Flaky Tests: a journey to beat them all

January 13, 2026
4 min read

Likes ...

Comments ...

Table of Contents

What’s a flaky test?First try: retry them all!Second try: fix them all!Third try: embrace the inevitability!Conclusion

“Sleep is not a synchronization primitive.”

Every test engineer, eventually

What’s a flaky test?

A flaky test is a test that sometimes passes and sometimes fails without any code changes. They’re the by‑product of non‑determinism: timing, concurrency, eventual consistency, network hiccups, clock drift, resource contention, and (our favorite) tests leaking state across runs.

Kestra is an open-source declarative orchestration platform designed to run, coordinate, and monitor large-scale, event-driven workflows. It is built to handle parallelism, asynchronous execution, and distributed systems at scale, exactly the kind of environment where determinism is hard and flaky tests tend to emerge.

At Kestra, we run 6,000+ tests across our repositories. We add dozens every day. If only 1% of those are flaky at 10% failure probability, you’ve got ~50 flaky tests.

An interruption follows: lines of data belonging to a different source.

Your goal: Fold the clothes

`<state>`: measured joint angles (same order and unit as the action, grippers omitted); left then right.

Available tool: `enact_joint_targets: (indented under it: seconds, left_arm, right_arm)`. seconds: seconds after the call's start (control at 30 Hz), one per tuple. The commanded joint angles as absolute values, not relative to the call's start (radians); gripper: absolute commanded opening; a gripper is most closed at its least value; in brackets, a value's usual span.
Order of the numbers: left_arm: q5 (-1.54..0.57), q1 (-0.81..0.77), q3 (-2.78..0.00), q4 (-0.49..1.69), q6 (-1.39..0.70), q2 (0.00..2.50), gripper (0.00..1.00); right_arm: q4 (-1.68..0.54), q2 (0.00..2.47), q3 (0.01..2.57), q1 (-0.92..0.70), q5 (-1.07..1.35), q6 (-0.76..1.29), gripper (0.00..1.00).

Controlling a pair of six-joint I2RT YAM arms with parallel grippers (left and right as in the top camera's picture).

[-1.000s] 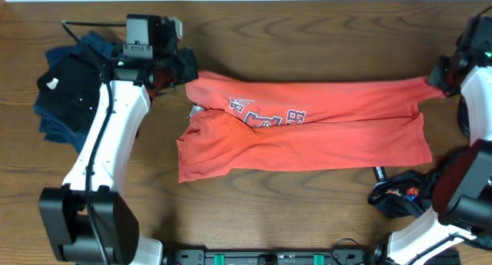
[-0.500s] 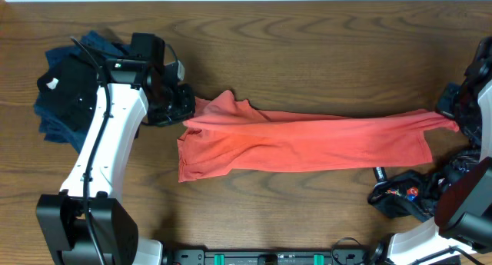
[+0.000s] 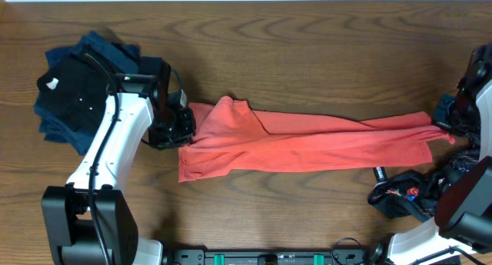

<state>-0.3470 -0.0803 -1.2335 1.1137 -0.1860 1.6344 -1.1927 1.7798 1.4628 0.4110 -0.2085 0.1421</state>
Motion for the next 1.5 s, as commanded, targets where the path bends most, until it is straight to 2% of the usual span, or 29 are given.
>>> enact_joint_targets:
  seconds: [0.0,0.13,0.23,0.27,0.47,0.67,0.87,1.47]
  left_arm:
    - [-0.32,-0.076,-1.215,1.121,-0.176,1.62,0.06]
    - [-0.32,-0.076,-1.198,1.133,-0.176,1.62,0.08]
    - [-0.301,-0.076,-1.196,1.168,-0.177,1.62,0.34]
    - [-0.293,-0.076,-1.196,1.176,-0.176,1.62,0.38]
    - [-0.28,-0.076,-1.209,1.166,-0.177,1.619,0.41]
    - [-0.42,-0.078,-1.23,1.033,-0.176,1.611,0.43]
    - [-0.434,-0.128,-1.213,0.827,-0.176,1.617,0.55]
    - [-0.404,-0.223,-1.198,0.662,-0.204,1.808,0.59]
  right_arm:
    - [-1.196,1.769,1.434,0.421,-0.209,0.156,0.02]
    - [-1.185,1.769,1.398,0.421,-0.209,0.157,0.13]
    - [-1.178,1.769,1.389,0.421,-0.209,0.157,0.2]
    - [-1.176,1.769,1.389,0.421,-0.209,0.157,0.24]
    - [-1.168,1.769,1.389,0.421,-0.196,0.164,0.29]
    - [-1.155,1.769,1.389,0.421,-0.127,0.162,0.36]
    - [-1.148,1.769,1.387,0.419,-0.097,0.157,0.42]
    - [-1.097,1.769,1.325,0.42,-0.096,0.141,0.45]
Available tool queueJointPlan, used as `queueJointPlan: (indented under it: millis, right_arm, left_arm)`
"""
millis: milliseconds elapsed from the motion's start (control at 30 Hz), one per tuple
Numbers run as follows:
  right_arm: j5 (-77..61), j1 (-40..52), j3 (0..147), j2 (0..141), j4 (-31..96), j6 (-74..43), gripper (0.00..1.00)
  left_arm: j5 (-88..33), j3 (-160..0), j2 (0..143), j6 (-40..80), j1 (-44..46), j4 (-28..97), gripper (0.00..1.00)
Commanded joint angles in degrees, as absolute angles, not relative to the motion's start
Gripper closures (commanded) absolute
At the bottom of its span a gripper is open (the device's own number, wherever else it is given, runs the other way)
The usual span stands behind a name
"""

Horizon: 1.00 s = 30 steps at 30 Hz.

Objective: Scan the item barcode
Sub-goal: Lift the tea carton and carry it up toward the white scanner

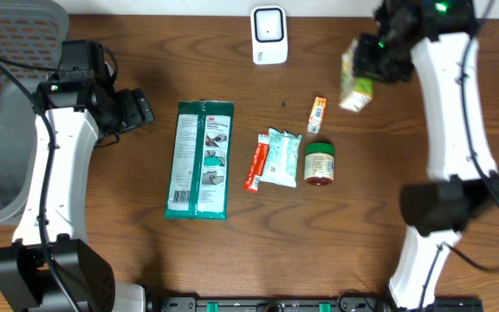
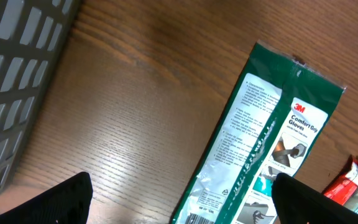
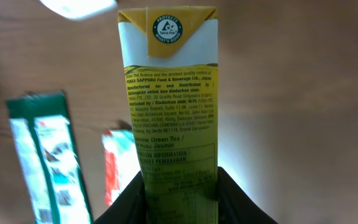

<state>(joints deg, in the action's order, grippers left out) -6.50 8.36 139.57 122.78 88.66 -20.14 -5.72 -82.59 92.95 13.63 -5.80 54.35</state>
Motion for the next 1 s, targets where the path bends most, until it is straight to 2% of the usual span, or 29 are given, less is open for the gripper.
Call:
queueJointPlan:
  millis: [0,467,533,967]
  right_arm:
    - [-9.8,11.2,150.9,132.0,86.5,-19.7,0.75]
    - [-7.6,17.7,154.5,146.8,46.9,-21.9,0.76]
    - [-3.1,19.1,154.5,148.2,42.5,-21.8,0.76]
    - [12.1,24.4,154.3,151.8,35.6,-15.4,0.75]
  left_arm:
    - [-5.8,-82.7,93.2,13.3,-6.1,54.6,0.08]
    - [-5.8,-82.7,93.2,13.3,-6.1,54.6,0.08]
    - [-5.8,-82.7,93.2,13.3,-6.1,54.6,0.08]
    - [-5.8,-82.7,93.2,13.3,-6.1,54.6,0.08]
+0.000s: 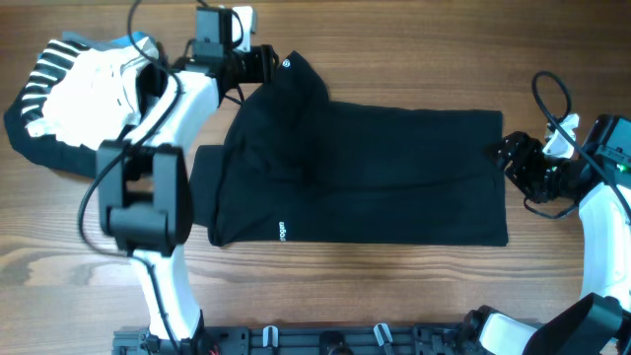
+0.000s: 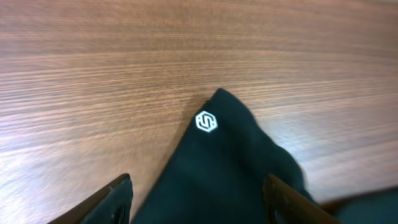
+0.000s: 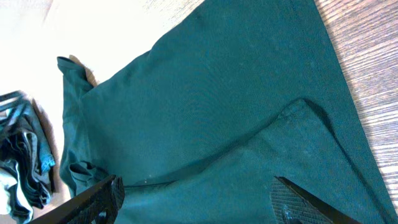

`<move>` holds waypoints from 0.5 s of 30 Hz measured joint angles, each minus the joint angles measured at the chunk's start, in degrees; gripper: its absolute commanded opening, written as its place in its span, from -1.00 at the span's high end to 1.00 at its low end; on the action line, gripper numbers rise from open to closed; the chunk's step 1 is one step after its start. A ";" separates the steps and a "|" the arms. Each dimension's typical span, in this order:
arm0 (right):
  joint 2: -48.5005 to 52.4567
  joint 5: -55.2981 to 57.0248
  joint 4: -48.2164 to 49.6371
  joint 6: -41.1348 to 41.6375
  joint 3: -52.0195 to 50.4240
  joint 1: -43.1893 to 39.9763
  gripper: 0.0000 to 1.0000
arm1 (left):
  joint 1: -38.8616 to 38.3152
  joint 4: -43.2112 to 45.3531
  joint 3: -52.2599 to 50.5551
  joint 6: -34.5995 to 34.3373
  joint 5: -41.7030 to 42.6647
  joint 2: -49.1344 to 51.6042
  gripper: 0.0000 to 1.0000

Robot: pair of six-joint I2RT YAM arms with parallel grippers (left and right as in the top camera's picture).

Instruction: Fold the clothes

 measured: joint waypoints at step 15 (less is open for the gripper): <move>0.00 1.14 -2.56 0.00 0.02 0.00 -0.60 | -5.01 15.91 -0.13 2.91 1.38 11.41 -0.25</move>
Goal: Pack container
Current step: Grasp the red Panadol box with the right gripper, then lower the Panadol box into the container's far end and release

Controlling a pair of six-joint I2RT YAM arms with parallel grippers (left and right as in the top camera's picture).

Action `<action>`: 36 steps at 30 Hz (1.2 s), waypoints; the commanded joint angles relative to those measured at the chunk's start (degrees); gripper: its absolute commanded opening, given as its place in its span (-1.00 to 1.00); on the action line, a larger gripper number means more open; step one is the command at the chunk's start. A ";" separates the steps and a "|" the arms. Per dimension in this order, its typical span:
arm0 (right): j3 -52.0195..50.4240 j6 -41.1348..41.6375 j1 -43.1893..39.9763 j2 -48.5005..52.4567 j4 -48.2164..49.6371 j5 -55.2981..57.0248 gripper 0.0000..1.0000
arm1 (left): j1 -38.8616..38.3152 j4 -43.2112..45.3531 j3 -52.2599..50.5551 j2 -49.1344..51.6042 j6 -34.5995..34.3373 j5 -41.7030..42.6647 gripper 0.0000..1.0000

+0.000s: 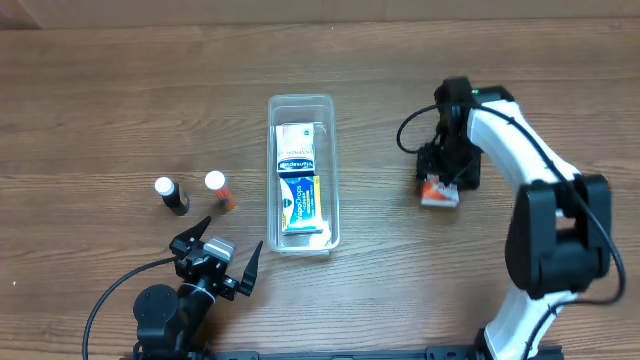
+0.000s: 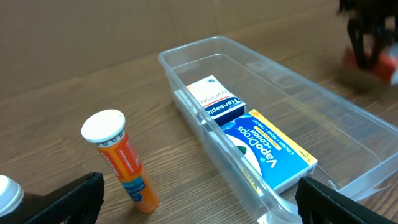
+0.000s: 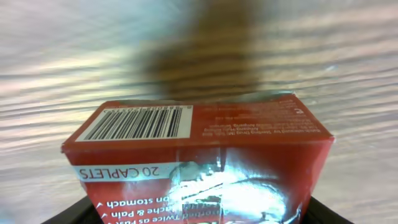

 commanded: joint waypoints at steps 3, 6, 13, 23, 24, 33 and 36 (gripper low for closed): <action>8.83 6.73 13.42 -15.96 4.00 -2.01 0.42 | 0.57 0.26 -0.39 -0.35 0.63 0.37 1.00; 8.68 11.28 24.68 -15.80 12.50 0.20 0.43 | 0.57 0.26 -0.39 -0.35 0.63 0.37 1.00; 8.66 16.90 33.33 -2.16 25.38 5.51 0.49 | 0.57 0.26 -0.39 -0.35 0.63 0.37 1.00; 9.62 10.05 31.21 3.34 35.93 1.77 0.83 | 0.57 0.26 -0.39 -0.35 0.63 0.37 1.00; 10.23 10.08 31.21 3.15 35.12 1.79 0.84 | 0.57 0.26 -0.39 -0.35 0.63 0.37 1.00; 12.37 9.25 28.28 -11.80 24.63 8.66 0.89 | 0.57 0.26 -0.39 -0.35 0.63 0.37 1.00; 12.37 9.29 21.77 -18.80 17.86 10.08 1.00 | 0.57 0.26 -0.39 -0.35 0.63 0.37 1.00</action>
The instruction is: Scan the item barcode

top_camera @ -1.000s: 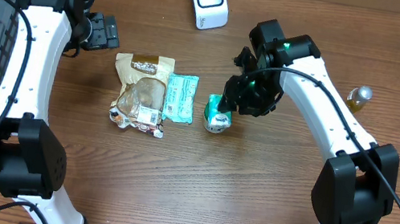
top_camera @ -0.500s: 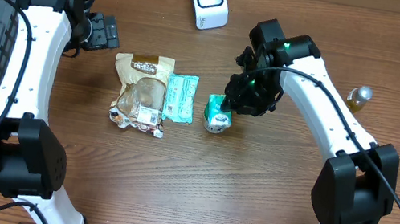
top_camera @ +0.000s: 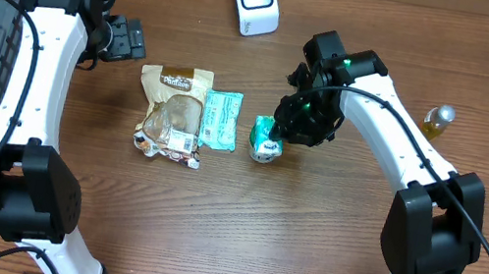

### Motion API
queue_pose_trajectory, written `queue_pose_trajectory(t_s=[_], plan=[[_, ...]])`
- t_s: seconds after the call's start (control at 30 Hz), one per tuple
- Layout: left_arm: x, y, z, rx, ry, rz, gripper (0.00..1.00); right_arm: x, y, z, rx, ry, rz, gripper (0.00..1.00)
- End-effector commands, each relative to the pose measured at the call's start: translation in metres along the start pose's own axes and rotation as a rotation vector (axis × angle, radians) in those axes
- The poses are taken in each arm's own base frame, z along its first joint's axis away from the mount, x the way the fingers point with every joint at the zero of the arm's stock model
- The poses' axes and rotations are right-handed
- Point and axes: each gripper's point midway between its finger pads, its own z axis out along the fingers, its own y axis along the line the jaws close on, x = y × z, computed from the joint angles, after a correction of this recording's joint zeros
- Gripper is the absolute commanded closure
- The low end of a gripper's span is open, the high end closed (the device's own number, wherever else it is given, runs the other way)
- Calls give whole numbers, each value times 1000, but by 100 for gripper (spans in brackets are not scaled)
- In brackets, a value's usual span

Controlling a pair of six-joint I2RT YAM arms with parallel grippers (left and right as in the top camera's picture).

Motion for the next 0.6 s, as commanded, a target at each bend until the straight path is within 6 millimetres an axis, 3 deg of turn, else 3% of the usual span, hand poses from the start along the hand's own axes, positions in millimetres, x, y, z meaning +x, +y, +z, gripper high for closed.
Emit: queue_pose_trajectory(t_s=[0.0,0.2,0.3,0.4,0.57], plan=[[-4,-2,-6,8,-18,20,0,2,0,0,4,-2,0,67],[-4,-2,-6,8,-18,20,0,2,0,0,4,-2,0,67],[-4,-2,-6,8,-18,20,0,2,0,0,4,-1,0,74],[-5,-2,-6,8,-19,20,1,2,1,-1,0,-1,0,96],[-5,-2,-6,8,-19,20,0,3,15,-6,-134,22,-3,96]])
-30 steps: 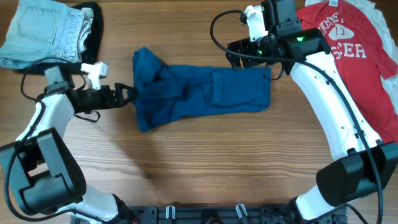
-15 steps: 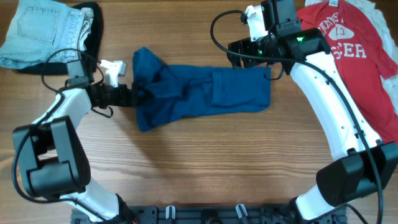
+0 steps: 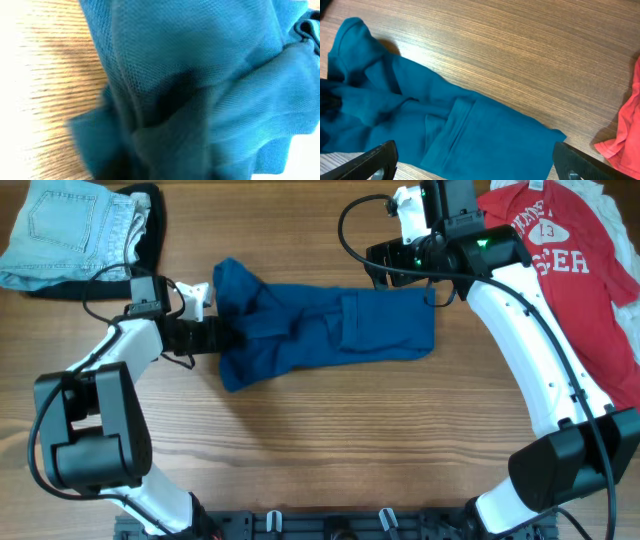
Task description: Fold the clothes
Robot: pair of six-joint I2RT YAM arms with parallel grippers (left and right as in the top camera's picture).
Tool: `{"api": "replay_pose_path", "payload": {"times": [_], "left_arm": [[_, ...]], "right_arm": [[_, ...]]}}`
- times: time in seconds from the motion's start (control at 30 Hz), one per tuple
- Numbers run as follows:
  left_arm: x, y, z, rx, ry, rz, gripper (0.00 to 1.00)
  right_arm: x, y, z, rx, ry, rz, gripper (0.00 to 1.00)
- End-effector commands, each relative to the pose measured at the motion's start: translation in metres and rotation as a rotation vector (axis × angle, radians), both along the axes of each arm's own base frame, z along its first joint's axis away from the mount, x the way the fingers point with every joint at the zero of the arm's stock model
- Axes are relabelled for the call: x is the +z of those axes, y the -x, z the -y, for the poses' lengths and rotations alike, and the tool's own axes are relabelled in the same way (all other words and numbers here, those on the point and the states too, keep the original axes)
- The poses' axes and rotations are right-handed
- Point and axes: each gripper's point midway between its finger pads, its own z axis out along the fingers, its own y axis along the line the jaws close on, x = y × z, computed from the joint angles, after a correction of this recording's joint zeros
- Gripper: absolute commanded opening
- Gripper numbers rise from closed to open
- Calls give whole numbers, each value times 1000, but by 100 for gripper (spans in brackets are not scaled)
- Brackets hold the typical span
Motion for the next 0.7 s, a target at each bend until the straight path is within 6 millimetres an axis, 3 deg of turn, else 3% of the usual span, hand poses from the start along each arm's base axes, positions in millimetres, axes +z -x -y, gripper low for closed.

Expectation math says ~5 failures per CI run, good luck spotting real regressions under that noise.

As an orchestration platform, many of our tests execute parallel, asynchronous workflows. Async is powerful and naturally tricky to test: ordering isn’t guaranteed, and “eventually consistent” is not a helpful assertion.

One of our top issues is due to our queuing system; a test may receive a message from another test or miss a message from the queue. We strive to properly close the queue and handle all messages to ensure they are not leaked across tests, but it’s challenging to guarantee this.

Last year, CI was red often enough that we decided to go on a proper flake‑hunting journey.

First try: retry them all!

Our first try to bite them all was to retry the flaky tests.

Kestra is built in Java, and tests are written with the JUnit framework. The JUnit Pioneer extension contains an annotation that allows for retrying a test if it fails: @RetryingTest(5). We added this annotation to every test that often fails in our CI.

This helped… a bit. But it also inflated test times and masked real issues. Worse, some failures are structural (leaked resources, race conditions): once they fail, they keep failing, no matter how often you retry.
Verdict: good band‑aid, bad cure.

Second try: fix them all!

We then decided to put effort into fixing the failing test! We remove all the usage of the @RetryingTest(5) annotation and either fix the test or disable it.

As most of the flaky tests are tests that launch a workflow and assert on its execution. We improve our testing framework in this area to be sure that every test properly closes its resources and every workflow and execution created by a test will be deleted.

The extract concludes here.